- Origin: Athens, Ohio, United States
- Genres: Country rock
- Years active: 1972–present
- Labels: Atco Atlantic HCH Lick
- Members: Terry Efaw Steve Reis John Schwab Randy Huff Molly Pauken Kevin Reed
- Past members: Joe Pate Bobby Gene McNelley Tebes Douglass

= McGuffey Lane =

American country rock band

McGuffey Lane is an American country rock band from Athens, Ohio, and/or Columbus, Ohio, United States. The group was formed in 1972 by Terry Efaw and Steve Reis, who played together under the name Scotch & Soda. After adding songwriter, lead singer, and guitarist Bobby E. McNelley, they branded themselves McGuffey Lane, the location of Reis's Athens, Ohio, home.

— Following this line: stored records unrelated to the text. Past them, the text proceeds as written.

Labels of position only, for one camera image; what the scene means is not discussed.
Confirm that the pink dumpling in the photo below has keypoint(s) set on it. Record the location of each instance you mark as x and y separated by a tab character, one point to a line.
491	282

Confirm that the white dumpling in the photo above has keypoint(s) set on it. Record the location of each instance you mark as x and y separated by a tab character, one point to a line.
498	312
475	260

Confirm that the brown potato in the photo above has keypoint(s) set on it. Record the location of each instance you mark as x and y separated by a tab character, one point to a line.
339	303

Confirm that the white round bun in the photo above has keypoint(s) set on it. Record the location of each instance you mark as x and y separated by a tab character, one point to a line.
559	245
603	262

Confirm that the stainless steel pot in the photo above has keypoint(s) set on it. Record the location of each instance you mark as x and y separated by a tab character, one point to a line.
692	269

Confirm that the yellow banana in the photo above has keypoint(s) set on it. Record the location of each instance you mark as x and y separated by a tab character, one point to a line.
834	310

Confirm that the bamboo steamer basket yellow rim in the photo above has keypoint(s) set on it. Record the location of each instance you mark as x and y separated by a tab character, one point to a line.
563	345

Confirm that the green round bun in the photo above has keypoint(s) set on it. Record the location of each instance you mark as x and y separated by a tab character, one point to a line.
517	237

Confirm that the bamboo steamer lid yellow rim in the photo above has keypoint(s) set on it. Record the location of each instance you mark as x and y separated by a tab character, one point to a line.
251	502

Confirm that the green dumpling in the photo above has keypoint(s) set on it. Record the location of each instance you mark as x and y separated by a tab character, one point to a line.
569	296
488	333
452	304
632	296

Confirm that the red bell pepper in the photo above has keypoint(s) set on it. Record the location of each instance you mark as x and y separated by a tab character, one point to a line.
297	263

The band eventually expanded to a sextet and became well-known locally, releasing their first album on their own Paradise Island record label. The LP sold more than 40,000 copies, and eventually resulted in their signing with Atco Records. They reissued the debut in 1980 and toured with the Charlie Daniels Band, The Judds, and the Allman Brothers Band. The follow-up, Aqua Dream, featured the single "Start It All Over", which spent three weeks on the Billboard Hot 100, peaking at number 97 in February 1982.

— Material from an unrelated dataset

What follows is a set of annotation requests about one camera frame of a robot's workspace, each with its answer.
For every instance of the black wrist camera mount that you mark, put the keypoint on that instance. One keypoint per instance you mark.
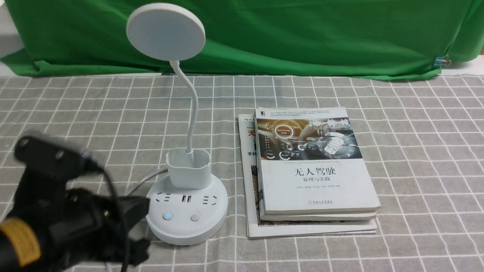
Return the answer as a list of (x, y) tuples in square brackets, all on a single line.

The group scored several minor hits on the country charts, but their label wanted to market them more as a pop-country act in the vein of Alabama. They moved to Atlantic Records to focus more on country chart success, but as they prepared 1984's Day By Day, keyboardist Tebes Douglass was killed in a car crash. Soon after, Bobby Gene McNelley left the group to pursue a solo career as a songwriter in Nashville, Tennessee. In 1985, McGuffey Lane was dropped from Atlantic. In 1986, they released a Christmas album in support of the Central Ohio Lung Association; toward the end of that year, they inked a sponsorship with Miller Beer, but a planned comeback fizzled.

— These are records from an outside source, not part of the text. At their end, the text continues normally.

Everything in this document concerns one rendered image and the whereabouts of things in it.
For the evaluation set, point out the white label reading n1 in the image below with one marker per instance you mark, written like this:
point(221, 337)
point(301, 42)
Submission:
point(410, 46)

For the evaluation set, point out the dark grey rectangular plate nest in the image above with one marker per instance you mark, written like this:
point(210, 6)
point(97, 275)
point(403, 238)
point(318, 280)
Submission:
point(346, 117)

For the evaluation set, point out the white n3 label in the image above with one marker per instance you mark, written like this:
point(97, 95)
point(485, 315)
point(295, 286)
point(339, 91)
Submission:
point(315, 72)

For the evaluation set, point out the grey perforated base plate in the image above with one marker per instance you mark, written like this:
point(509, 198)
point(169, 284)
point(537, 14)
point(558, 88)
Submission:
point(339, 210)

The group played into the late 1980s but had dissolved by 1990. In 1995, they reunited after releasing a greatest hits album, and continued performing locally in Ohio into the 2000s. Two full-length releases followed the reunion, in 1998 and 2002. On August 18, 2009, they opened for Lynyrd Skynyrd at The LC in Columbus, Ohio. In March 2010, Lick Records signed a distribution deal with E1 Entertainment, which allows the new McGuffey Lane album to be sold in Wal-Mart and Best Buy.

==Zachariah's Red Eye Reunion==
Every January, McGuffey Lane holds an annual reunion concert featuring many acts who also played at Zachariah's Red Eye Saloon. The first two reunions were held at Villa Milano Banquet and Conference Center, located on Schrock Road on the northeast side of Columbus, Ohio. After the initial two events, John Schwab (who is the organizer of the event) started looking for a larger venue to host the reunion concert, as it had outgrown Villa Milano. He settled on Lifestyles Communities Pavilion (now KEMBA Live!). The 2013 Reunion currently holds the indoor attendance record at the LC. The fourteenth anniversary took place on January 25, 2014.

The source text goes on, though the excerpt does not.